TASK REQUIREMENTS:
Starting at the line that holds "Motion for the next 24", copy every line exactly through the end of the data, and no others.

---- MATERIAL FOR THIS TASK

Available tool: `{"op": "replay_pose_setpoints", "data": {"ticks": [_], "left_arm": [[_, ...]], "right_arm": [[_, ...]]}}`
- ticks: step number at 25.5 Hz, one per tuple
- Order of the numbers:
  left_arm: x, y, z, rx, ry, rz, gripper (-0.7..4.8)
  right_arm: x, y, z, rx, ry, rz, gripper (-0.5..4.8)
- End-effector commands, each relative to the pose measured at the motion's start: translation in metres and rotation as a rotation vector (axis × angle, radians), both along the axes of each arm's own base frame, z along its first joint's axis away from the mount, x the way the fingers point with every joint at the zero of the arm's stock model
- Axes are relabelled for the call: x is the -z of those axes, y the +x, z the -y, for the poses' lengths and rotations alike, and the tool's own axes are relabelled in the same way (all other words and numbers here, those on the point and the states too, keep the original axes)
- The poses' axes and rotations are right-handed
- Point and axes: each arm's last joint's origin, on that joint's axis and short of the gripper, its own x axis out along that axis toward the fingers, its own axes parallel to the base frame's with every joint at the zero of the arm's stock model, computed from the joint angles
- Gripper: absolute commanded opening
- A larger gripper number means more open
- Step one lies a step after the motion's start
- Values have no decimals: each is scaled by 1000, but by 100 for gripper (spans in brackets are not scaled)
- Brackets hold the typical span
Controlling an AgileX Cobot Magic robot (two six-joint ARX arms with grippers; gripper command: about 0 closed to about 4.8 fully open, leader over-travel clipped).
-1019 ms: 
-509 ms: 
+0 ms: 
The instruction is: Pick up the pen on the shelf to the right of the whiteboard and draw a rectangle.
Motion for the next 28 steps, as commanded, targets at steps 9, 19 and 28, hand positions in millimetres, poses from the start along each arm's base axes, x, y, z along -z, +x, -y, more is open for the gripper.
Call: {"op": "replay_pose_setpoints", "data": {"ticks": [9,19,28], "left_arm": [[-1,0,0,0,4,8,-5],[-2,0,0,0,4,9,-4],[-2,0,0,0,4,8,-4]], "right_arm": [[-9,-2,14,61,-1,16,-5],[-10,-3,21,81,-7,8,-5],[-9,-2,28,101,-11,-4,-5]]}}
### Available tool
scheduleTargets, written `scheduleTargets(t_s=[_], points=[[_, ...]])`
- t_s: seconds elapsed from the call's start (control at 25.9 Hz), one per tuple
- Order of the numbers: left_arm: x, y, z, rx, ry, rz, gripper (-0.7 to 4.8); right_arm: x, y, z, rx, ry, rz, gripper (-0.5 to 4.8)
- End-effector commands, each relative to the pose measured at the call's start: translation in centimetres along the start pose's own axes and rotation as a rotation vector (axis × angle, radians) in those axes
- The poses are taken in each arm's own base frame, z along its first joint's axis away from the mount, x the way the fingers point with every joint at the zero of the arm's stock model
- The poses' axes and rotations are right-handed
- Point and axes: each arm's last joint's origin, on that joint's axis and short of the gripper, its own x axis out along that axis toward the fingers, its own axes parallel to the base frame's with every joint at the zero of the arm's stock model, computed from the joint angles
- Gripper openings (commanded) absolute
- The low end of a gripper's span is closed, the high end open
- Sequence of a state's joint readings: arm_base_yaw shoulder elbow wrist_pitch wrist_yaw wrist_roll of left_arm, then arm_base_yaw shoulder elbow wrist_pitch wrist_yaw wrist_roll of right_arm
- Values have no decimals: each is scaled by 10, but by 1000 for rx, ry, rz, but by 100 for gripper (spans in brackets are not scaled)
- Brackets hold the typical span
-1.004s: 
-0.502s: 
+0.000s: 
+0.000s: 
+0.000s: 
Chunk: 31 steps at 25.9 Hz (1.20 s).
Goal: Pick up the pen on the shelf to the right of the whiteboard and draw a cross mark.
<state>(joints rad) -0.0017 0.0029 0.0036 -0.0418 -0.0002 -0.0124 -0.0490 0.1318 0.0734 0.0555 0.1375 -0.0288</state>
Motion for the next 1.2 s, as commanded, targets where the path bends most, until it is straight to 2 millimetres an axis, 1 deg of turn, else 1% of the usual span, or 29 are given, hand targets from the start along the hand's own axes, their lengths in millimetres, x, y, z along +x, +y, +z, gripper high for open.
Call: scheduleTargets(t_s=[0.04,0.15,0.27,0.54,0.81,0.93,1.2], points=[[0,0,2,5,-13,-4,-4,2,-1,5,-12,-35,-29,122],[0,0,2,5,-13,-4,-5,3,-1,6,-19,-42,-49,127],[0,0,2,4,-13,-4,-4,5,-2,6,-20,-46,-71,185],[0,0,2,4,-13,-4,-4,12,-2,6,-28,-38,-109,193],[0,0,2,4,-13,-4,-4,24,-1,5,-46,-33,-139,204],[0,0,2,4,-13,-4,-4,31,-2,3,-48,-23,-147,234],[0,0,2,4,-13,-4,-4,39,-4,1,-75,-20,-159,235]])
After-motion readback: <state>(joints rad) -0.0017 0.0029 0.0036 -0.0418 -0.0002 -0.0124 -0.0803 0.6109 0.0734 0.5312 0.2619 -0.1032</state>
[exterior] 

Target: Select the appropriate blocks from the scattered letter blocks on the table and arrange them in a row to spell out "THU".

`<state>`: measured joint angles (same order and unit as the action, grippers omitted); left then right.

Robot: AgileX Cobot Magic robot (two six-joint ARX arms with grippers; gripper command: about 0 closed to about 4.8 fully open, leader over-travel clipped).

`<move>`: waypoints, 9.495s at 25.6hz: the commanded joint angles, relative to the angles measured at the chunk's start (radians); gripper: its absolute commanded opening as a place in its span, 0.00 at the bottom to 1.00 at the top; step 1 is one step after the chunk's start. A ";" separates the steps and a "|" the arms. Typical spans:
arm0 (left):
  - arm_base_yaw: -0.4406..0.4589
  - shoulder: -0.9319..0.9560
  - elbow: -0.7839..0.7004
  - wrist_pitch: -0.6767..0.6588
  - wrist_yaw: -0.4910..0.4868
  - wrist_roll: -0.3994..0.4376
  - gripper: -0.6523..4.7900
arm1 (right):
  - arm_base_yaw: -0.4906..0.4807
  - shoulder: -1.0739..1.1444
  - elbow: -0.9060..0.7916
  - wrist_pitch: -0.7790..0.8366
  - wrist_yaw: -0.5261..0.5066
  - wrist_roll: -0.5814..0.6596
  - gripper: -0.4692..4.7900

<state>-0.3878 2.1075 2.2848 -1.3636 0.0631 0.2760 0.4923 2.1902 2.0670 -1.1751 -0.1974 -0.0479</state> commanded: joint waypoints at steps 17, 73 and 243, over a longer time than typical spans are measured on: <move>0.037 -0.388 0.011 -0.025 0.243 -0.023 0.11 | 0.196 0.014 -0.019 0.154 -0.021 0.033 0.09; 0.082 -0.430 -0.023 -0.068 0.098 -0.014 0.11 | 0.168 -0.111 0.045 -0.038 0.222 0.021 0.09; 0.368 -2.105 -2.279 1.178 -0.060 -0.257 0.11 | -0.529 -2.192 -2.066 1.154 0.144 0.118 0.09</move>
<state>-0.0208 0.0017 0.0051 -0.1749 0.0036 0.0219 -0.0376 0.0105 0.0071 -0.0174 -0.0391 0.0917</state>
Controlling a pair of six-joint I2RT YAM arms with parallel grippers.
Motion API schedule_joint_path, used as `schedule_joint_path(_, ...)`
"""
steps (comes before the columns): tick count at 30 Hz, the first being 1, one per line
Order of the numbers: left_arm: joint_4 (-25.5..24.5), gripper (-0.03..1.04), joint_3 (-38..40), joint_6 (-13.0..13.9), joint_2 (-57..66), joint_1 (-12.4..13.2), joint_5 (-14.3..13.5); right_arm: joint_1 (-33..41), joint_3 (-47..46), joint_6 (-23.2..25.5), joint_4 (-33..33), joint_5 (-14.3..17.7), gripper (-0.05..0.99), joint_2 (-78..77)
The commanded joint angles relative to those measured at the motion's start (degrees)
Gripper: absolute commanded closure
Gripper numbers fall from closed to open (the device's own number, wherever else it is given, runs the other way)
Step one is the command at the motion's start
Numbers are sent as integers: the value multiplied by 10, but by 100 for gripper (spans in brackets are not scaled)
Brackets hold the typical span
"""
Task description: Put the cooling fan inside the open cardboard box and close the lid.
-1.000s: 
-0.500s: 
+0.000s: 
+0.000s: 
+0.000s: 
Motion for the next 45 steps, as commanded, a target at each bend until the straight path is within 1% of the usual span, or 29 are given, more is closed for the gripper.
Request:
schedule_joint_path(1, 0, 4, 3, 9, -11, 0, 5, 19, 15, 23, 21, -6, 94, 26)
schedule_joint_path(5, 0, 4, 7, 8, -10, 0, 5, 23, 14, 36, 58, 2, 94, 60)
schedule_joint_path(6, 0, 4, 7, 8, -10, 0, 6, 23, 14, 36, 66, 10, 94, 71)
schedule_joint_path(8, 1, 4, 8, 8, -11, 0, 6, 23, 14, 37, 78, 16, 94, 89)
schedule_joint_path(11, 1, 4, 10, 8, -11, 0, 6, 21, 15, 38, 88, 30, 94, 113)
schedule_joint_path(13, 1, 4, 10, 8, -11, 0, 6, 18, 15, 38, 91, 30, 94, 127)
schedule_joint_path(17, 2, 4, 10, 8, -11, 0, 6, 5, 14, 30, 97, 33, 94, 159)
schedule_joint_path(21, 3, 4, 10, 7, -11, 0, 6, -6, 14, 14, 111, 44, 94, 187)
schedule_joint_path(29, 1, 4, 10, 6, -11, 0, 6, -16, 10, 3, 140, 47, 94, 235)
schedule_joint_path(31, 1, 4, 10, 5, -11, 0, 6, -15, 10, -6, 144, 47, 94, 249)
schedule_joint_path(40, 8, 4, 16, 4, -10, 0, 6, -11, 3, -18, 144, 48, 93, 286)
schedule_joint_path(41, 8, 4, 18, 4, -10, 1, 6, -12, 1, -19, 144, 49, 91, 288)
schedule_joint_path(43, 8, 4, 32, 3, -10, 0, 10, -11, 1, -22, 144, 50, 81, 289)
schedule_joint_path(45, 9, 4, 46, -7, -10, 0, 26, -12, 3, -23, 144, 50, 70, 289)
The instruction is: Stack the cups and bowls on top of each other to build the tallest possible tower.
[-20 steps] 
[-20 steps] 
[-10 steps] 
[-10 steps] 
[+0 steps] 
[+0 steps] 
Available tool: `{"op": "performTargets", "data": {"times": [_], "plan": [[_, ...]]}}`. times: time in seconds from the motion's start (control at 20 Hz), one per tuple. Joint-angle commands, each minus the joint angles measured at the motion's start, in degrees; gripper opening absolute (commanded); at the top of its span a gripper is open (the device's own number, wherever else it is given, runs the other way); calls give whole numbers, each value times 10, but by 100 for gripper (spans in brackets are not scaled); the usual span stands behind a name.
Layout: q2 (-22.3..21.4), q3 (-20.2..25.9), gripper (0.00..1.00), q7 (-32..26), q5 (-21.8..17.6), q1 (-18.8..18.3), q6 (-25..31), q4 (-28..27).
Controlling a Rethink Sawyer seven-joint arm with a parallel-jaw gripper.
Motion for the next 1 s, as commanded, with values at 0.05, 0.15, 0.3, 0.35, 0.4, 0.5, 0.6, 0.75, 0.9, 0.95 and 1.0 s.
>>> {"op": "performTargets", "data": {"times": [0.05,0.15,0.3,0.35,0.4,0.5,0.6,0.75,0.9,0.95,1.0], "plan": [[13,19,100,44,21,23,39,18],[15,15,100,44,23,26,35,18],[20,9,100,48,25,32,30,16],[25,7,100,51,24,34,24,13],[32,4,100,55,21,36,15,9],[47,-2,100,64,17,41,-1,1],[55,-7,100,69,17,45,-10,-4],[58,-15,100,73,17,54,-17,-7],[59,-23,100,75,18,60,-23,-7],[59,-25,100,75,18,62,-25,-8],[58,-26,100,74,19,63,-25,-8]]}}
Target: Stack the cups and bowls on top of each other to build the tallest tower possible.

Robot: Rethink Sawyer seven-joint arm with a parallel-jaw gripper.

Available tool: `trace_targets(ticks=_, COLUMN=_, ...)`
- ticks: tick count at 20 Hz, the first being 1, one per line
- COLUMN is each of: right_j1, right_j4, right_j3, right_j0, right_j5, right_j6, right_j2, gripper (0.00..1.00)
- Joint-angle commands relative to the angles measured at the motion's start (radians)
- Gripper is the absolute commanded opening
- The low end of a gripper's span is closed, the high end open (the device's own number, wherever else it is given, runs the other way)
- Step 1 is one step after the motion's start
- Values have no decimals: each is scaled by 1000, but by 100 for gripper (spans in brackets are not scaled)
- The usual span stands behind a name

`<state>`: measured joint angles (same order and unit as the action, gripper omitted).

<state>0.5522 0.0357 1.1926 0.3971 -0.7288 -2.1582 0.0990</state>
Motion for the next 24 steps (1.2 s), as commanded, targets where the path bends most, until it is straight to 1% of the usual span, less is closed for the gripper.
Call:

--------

PROBLEM SOLUTION:
Motion for the next 24 steps (1.2 s), as commanded, targets where the path bends most, until it is straight to 1% of the usual span, less is closed for the gripper.
Call:

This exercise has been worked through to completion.